ところがだ。ショートカットで、やたら目力の強い笛子は、毎朝「ちゃんと教えなさいよ」と迫って来る。「てめぇで考えろ。ふざけんな」と、怒鳴っても、びくともひるまず、倍、言い返して来る。オレよりひとつ下の二十六歳にオレは完全に舐められている。
これは中堅の職人の三治さんから聞いたのだが、何でも笛子はうちに入る前は中学の教師だったとか。まあ、生徒の前で教えていた立場の人間が、いきなり、使いっ走りをやらされる訳だから、文句を言いたくなるのは判る。けど、オレだって、この仕事に就いて、もう七年だ。庭師と職業欄に書くのはまだ早いが、職人としてはそれなりに通る腕だと自負している。そのオレに向かって「馬鹿なの」はないだろう。それに、笛子は上背がある。百六十八センチのオレと比べると、笛子の方がちょっとだけでかい。だから、余計ムカつく。
「てめぇが準備するまで、オレらは出発できねぇんだぞ。それでもいいのかっ」
オレがギョロリ目をむいて言い放つと、笛子はとっくに現場に出発していないといけないトラックの前を、動物園の白クマのように右へ行ったり左に行ったり。目をしばたたかせながら、懸命に考えている。
浅尾が見かねて、笛子に走り寄って囁いた。こいつは職歴二年だが、今日必要な道具は判ってるし、それに、とても優しい。
「自分がチェーンオイルを足しますから、剪定に使う脚立とロープを積んで下さい。後は小屋で説明します」
笛子はホッとしたのか、寄せてた眉を開き、長い脚で道具小屋へ浅尾と一緒にダッシュした。
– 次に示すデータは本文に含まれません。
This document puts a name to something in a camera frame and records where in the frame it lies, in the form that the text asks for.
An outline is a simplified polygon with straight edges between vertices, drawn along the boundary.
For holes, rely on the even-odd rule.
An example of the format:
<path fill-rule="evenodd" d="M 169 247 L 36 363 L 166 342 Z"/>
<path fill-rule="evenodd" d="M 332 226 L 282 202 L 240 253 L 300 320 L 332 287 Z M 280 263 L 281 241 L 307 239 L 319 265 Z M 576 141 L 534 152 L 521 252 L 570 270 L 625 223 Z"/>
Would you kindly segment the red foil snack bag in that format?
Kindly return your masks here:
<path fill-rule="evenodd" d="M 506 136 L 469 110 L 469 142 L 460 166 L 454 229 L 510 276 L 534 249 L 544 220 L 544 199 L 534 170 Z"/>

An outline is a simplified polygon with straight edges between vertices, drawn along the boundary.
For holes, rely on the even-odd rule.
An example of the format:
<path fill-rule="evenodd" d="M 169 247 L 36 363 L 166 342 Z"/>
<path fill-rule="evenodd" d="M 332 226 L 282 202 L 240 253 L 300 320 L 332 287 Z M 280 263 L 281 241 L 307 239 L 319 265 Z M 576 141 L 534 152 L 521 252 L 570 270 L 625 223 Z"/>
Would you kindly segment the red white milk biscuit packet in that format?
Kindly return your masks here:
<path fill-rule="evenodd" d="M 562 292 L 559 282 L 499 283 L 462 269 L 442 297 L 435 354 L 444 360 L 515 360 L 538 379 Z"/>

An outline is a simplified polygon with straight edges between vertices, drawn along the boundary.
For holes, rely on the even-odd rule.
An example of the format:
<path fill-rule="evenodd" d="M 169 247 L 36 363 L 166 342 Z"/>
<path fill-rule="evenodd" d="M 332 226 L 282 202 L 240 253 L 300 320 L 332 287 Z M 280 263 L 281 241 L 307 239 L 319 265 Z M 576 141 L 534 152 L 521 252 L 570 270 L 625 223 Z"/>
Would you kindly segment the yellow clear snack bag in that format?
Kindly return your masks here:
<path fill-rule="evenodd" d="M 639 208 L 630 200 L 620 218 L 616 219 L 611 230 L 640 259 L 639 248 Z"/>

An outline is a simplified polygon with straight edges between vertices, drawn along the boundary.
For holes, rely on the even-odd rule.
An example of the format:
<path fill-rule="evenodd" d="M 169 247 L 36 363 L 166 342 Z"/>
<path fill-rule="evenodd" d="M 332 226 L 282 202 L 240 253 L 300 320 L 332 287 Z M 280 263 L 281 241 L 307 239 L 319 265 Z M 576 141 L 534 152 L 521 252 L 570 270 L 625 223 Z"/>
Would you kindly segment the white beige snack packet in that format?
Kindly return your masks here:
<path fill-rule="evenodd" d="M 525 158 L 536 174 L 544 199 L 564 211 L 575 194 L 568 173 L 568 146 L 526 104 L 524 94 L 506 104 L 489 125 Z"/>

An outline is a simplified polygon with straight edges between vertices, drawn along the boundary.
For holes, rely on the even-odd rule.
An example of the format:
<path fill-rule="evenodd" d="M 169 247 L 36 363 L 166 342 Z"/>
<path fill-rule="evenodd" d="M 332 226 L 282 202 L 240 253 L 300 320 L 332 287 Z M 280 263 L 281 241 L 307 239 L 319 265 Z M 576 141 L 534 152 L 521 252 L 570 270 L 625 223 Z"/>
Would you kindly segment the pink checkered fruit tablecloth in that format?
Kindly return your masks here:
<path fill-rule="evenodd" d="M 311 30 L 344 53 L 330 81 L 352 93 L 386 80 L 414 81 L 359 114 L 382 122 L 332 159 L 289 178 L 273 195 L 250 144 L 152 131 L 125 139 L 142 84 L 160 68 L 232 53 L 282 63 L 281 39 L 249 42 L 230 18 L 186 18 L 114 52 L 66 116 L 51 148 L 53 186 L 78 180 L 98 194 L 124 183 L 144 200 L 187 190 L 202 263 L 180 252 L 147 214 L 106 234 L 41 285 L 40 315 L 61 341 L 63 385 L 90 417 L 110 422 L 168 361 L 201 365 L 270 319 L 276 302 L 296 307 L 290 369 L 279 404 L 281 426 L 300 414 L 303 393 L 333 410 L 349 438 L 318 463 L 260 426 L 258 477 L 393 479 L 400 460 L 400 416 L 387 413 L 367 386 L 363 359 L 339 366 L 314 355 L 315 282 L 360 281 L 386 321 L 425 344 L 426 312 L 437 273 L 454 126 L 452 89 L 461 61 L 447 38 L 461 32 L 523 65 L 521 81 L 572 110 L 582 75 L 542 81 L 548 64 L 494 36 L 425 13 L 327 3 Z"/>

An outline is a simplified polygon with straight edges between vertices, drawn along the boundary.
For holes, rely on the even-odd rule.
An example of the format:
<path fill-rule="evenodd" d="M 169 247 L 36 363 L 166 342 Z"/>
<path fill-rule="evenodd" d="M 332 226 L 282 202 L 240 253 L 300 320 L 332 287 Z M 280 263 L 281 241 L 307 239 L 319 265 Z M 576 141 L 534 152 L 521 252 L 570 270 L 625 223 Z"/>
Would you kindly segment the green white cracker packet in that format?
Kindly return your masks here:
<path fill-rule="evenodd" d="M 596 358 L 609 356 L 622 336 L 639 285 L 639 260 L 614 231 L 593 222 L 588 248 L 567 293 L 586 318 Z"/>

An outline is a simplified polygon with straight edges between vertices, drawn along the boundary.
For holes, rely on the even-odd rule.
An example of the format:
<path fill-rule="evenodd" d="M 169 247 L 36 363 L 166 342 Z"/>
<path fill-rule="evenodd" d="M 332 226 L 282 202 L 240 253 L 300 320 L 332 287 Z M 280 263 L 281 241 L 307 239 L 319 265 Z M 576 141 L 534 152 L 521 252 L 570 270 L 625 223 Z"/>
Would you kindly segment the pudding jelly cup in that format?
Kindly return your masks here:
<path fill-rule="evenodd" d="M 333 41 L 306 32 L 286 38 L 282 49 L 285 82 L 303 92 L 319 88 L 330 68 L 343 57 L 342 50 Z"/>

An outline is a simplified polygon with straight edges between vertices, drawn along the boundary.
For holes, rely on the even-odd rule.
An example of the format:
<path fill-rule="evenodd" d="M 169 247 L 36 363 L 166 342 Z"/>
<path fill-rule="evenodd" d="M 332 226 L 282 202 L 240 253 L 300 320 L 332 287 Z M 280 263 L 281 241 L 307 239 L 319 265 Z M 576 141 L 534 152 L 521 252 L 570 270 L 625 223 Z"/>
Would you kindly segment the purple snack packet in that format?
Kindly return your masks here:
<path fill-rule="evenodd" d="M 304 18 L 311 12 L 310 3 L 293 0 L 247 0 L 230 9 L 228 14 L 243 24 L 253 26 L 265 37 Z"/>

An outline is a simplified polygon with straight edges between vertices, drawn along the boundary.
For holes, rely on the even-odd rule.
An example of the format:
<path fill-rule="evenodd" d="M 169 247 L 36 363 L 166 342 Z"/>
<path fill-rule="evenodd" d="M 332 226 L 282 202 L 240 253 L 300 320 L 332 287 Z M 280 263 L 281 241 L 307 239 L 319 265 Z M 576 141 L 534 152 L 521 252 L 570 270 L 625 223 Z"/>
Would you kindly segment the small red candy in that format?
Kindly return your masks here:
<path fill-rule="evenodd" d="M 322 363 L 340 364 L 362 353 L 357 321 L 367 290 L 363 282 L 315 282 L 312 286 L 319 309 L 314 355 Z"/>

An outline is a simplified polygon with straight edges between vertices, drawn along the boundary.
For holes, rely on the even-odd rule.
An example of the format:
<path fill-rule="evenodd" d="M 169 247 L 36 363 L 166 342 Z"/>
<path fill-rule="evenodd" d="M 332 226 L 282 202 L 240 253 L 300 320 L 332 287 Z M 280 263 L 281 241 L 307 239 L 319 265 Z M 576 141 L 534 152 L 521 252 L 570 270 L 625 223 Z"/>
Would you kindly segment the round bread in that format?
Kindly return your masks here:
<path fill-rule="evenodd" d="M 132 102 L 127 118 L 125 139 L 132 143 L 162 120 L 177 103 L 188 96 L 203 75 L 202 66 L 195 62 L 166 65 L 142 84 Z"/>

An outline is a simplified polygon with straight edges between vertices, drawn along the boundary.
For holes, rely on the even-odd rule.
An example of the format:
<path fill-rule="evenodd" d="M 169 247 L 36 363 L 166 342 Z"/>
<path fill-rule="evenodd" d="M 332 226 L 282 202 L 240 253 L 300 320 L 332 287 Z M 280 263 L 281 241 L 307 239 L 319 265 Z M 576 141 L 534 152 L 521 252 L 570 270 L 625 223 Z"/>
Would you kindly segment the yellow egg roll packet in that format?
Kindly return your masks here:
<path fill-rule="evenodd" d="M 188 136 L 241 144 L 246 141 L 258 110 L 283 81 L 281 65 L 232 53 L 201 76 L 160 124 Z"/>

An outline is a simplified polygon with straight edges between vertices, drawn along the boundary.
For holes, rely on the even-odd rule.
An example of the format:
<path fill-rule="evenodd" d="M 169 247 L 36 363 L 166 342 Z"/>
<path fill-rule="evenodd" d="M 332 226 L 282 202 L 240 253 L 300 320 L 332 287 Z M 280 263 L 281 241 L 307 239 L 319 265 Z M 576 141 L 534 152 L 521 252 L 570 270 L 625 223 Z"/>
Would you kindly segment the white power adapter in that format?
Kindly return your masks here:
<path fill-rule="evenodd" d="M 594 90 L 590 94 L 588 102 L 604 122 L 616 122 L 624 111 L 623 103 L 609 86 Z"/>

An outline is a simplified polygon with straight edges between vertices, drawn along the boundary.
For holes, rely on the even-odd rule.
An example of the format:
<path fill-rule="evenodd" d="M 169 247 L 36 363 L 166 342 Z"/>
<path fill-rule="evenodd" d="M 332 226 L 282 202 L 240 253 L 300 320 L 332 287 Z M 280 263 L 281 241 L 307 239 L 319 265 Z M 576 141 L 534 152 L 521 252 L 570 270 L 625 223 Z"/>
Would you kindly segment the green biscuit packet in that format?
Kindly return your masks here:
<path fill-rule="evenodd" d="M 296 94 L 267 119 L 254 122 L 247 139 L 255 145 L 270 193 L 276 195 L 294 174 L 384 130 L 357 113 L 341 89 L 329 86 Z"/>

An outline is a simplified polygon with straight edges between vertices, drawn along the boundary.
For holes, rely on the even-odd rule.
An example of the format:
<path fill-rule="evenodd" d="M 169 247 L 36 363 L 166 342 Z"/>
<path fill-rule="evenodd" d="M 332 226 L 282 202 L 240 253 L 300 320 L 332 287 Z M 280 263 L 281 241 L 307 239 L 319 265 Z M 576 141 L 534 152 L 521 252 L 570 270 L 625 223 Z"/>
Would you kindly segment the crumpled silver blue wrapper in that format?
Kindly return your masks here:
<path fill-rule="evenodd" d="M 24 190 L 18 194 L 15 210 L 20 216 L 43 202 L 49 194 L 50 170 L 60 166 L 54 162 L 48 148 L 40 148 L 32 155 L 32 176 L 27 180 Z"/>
走り出したトラックの中で、オイさんが薄笑いで煙草の煙と一緒に吐き出した。
「あのね。笛子。お前に高度な仕事なんて要求してないのよ。オイらがスムーズに作業出来るように下仕事してくれたらそれでいいの。気回しがお前の仕事」
「その気回しだって教わらないと判りません。判らないわたしが馬鹿ですか。それとも教えないこの祐二さんが駄目なんですか」
「口答えすんなっつってんだろ。この仕事はな。ガッコのセンセーと違って、体動かしてなんぼなんだよ」
また怒鳴ってしまった。
トラックの前に広がる二月の空は、先週、雪が降ったとは思えないほど、陽光に溢れ、青く晴れあがっている。通り過ぎる住宅の庭にはほころびかけた梅の花もちらほら見えていた。陽射しがぬくもりで一杯の季節がすぐ近くまで来ているのが、深呼吸ひとつでわかる。だけど、こんなんじゃ気分はどんより憂鬱なままだ。オレはついついため息が出た。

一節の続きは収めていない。